グローヴァーの眉間に一瞬だけ深い溝が出来たのを、アリスは見逃さなかった。
「取り調べはまだなさいます? グローヴァー捜査官」
「いえ、もう結構。ご協力に感謝します。ミス・ガーフィールド」
グローヴァーが頭を下げる。何とか乗り切った。とため息が出そうになるが、顔に出さずに飲み込む。
「一つだけ、忠告を」
去り際にグローヴァーが振り向いて、言った。
「貴女はとても聡明な女性だ。だが、厄介事に首を突っ込むのはやめた方がいい。

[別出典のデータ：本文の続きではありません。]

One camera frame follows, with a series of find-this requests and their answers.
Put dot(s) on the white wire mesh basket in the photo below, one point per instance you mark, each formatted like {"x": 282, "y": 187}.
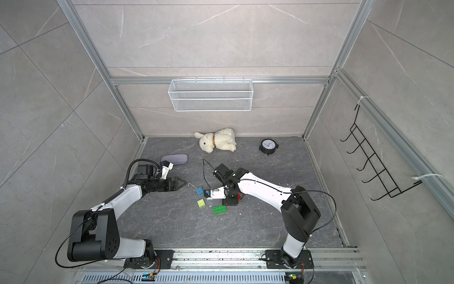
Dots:
{"x": 204, "y": 95}

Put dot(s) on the white vented cable tray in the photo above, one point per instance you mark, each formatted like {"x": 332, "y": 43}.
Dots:
{"x": 187, "y": 278}

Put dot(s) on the lime lego brick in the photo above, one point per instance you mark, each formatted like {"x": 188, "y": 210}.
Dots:
{"x": 201, "y": 203}

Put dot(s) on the white plush dog toy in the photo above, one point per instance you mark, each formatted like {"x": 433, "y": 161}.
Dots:
{"x": 222, "y": 140}

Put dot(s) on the black wall hook rack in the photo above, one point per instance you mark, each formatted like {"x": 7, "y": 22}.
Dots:
{"x": 374, "y": 162}

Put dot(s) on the green lego brick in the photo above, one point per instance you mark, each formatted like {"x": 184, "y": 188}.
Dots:
{"x": 219, "y": 209}

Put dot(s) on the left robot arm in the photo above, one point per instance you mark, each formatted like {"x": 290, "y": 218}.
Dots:
{"x": 94, "y": 233}

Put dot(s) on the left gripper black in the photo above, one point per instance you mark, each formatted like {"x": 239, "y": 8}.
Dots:
{"x": 168, "y": 180}

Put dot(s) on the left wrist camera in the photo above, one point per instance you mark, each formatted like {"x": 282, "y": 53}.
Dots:
{"x": 165, "y": 168}

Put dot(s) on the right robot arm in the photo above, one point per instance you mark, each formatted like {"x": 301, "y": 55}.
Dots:
{"x": 299, "y": 212}

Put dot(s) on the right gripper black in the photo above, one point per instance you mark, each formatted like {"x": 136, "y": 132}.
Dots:
{"x": 228, "y": 202}

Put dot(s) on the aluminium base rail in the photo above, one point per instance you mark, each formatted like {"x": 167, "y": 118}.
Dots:
{"x": 258, "y": 259}

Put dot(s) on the black round clock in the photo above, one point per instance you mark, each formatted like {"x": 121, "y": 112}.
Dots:
{"x": 268, "y": 146}

ご令嬢には非常に危険です」
おそらく老婆心で言ったであろうその言葉は、アリスにとっては非常に反発心を抱かせるものだった。絶対に言うことなど聞くものかと心の中で中指を立てたが、「ご忠告どうも。留意いたします」とお淑やかに頷いた。
「それでは私はこれで……手の怪我、お大事にしてください」
足早に去るグローヴァーの背中を見送り、完全に誰もいなくなった事を確認すると、アリスはテラスの椅子に心底疲れたとばかりにどっかと座った。
「ったく……いちいち疲れる奴だぜ……」
がさり、と背後の茂みが揺れた。
弾かれるように振り返り警戒する。
「旦那! 探しましたよ!」
ようやく現れた見知った顔と声に、アリスは今度こそ安堵のため息を漏らした。